Short Polling: Available messages are returned ASAP - a short poll might return 0 messages. Causes increased number of API calls.
Long polling - Waits for message for a given WaitTimeSeconds (More Efficient)
Each SQS message can contain upto 256KB of data but can link data stored in S3 for any larger payloads.
When a message is polled, it is hidden in the queue. It can be deleted when processing is completed - otherwise, after a VisibilityTimeout period, it will return to the queue.
Lambda functions can be invoked based on message on a queue offering better scalling and faster response than Auto Scalling groups for any messages that can be processed quickly.
There are two types of queues: Standard Queues and FIFO queues.
## Get Queue Attributes
aws sqs get-queue-attributes --queue-url https://URL --attribute-names All
## Send Message
aws sqs send-message --queue-url https://URL --message-body "INSERTMESSAGE"
## Receive Message
aws sqs receive-message --queue-url https://URL
## Delete Message
aws sqs delete-message --queue-url https://URL --receipt-handle "INSERTHANDLE"
## Receive Message (Long Poll)
aws sqs receive-message --wait-time-seconds 10 --max-number-of-messages 10 --queue-url https://URL
aws sqs --region us-east-1 receive-message --wait-time-seconds 10 --max-number-of-messages 10 --queue-url https://URL
Elastic Transcoder is an AWS service that allows you to convert media file from an input format to one or more output formats. It’s delivered as a service, and you are billed a per-minute charge while using the service.
A pipeline is a queue for jobs. It stores source and destination settings, notification, security and other high settings. Jobs are processed in the order they are added as resources allow. Pipelines can send notifications as jobs progress through various sates. These might notify an administrator or initiate further even-driven processing.
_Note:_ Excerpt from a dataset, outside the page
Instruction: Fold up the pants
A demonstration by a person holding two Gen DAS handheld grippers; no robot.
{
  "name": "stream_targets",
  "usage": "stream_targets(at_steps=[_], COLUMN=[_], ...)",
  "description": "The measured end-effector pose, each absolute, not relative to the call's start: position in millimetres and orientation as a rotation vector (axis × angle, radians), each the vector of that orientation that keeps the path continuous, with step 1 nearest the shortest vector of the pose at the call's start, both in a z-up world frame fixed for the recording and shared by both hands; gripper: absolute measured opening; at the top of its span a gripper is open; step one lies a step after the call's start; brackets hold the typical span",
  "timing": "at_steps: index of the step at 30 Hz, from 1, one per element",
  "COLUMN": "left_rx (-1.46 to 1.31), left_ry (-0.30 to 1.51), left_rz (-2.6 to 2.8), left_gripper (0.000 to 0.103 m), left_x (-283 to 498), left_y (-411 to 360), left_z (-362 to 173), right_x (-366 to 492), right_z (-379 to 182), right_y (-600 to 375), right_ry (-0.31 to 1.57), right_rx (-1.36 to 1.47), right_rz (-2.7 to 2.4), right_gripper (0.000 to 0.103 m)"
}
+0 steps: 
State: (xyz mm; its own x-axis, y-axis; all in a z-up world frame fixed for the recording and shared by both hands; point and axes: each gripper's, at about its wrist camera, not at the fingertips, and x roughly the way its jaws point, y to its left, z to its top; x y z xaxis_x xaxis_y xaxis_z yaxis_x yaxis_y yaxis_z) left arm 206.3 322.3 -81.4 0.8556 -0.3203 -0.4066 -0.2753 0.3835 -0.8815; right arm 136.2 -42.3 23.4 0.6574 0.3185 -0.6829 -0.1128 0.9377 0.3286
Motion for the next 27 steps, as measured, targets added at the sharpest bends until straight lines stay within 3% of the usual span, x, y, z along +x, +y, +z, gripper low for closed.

Amazon Athena is an interactive query servie that utilizes Schema-On-Read, allowing you to run ad-hoc SQL like queries on data from a range of sources. Results are returned in seconds, and you are billed only for the compute time used and any existing storage costs.
Athena can query many forms of structured, semi-structured, and unstructured data in S3.
Athena is used to query large dataset stored in S3 with in-frequent access pattern. You are charged for compute time only. You don’t need to maintain separate dataset for Athena, it can directly access S3 bucket.
Amazon Elastic MapReduce (EMR) is a tool for large-scale parallel processing of big data and other large data workloads. It’s based on the Apache Hadoop framework and is delivered as a managed cluster using EC2 instances. EMR is used for huge-scale log analysis, indexing, machine learning, financial analysis, simulations, bioinformatics and many other large-scale applications.
EMR cluster have zero or more core nodes, which are managed by the master node. They run tasks and manage data for HDFS.
Data can be input from and output to S3. Intermediate data can be stored using HDFS in the cluster or EMRFS using S3.
Kinesis is a scalable and resilent streaming service from AWS. It is designed to ingest large amounts of data from hundreds, thousands, or even millions of producers. Consumers can access a rolling window of that data, or it can be stored in persistent storage of database products.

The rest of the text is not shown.